Ce dernier avance déjà quelques mesures que son comité a présenté, comme l’accélération de l’embauche de professeurs issus des minorités, bonifier l’aide financière destinée aux étudiants et la mise en place d’activités de formation contre le racisme. Il espère que ces mesures permettront d’apporter des changements aux « problèmes systémiques » à l’Université, et ce dès cette année.

Le professeur Boulou Ebanda de B’béri. Source : Université d’Ottawa.

« Il y a du racisme systémique à l’Université d’Ottawa comme partout dans notre société contemporaine. Dans toutes les institutions académiques canadiennes, il y a du racisme », croit M. Ebanda de B’béri.

Ces propos font bondir M. Le Blanc qui ne croit pas qu’on peut « déduire qu’il y a du racisme systémique sur deux cas de profilage racial ».

« Moi, je ne crois pas au concept de racisme systémique. Est-ce qu’il y a des racistes à l’Université d’Ottawa ? Oui, mais est-ce qu’il y en a plus qu’ailleurs ? Non, car je ne verrais pas pourquoi ça serait le cas. ( …) Il n’y a pas de raisons statistiques, montrez-moi les chiffres, car il n’y a pas d’études. »

Liberté académique

Suite au traitement de Mme Lieutenant-Duval, plusieurs professeurs avaient dénoncé que l’établissement ait « confondu le racisme sur le campus, les microagressions, la discrimination » avec le rôle de l’enseignement universitaire et de la liberté universitaire. Pour Pierre Anctil, qui enseigne sur l’histoire juive du Québec et du Canada à la Faculté des Arts, la liberté académique a pris un pas de recul avec les événements des derniers mois.

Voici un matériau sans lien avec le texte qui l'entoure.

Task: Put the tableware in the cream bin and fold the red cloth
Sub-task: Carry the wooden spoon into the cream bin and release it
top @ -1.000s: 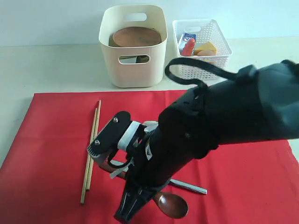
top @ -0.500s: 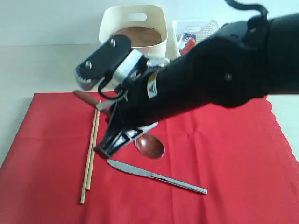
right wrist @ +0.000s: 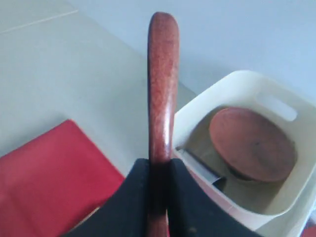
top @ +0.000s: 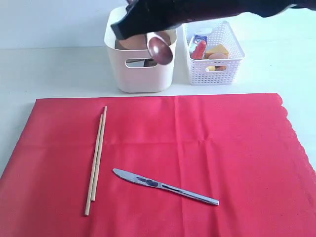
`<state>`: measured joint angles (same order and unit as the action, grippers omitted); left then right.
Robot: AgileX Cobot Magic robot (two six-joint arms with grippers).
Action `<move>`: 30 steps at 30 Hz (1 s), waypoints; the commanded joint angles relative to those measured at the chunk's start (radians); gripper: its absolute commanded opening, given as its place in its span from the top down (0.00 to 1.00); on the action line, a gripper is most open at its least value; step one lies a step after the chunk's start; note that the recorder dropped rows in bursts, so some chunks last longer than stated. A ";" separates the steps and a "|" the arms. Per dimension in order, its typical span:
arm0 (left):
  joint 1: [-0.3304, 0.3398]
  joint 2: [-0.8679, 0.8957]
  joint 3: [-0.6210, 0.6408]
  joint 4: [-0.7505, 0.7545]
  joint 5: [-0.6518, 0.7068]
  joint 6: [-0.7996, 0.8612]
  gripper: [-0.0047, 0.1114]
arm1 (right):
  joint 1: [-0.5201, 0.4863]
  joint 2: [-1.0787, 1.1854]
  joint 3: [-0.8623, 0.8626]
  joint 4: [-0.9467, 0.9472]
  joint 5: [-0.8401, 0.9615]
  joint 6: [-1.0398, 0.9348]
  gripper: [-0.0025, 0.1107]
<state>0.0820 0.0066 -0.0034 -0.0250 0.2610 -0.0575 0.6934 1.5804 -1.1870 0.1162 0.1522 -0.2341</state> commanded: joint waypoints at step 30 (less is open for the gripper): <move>-0.005 -0.007 0.003 -0.007 -0.003 0.002 0.94 | -0.176 0.575 -0.448 0.080 -0.338 -0.007 0.96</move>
<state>0.0820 0.0066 -0.0034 -0.0250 0.2610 -0.0575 0.5334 2.1348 -1.6136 0.1453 -0.1654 -0.2390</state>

« Il n’y a pas eu de censure, mais il y a eu des pressions de la part du recteur et de ceux qui sont sur les réseaux sociaux. (…) Je fais partie de ceux qui se sont fait attaquer en ligne. Ça crée un climat malsain et de censure qui ne facilite pas notre travail. On préférerait que la liberté académique soit garantie par l’Université. Si on est sûr et que c’est documenté, qu’un abus est arrivé, on le dénoncera. En ce moment, c’est partout à gauche et à droite et ce n’est pas rigoureux dans un environnement universitaire », soutient l’historien.

Pour Boulou Ebanda de B’béri, les professeurs devraient avertir leurs étudiants qu’ils vont toucher un sujet sensible dans la salle de classe par exemple « des avertissements à la télévision comme lorsqu’il y a de la violence » à l’écran.

Pierre Anctil s’explique mal comment l’U d’O prend certaines actions alors qu’il n’y a « aucun moyen de savoir qui pense quoi à quel moment ». Ce dernier ajoute « qu’il n’y a pas du tout d’unanimité chez les étudiants dans cette situation ».

« Il faut faire attention avant de dire qu’il y a une majorité d’étudiants. Je pense qu’il y a une minorité agissante qui fait pression sur M. Frémont. La majorité n’a pas d’opinion, est indifférente ou pense qu’il ne faut pas empêcher la liberté universitaire », pense M. Anctil.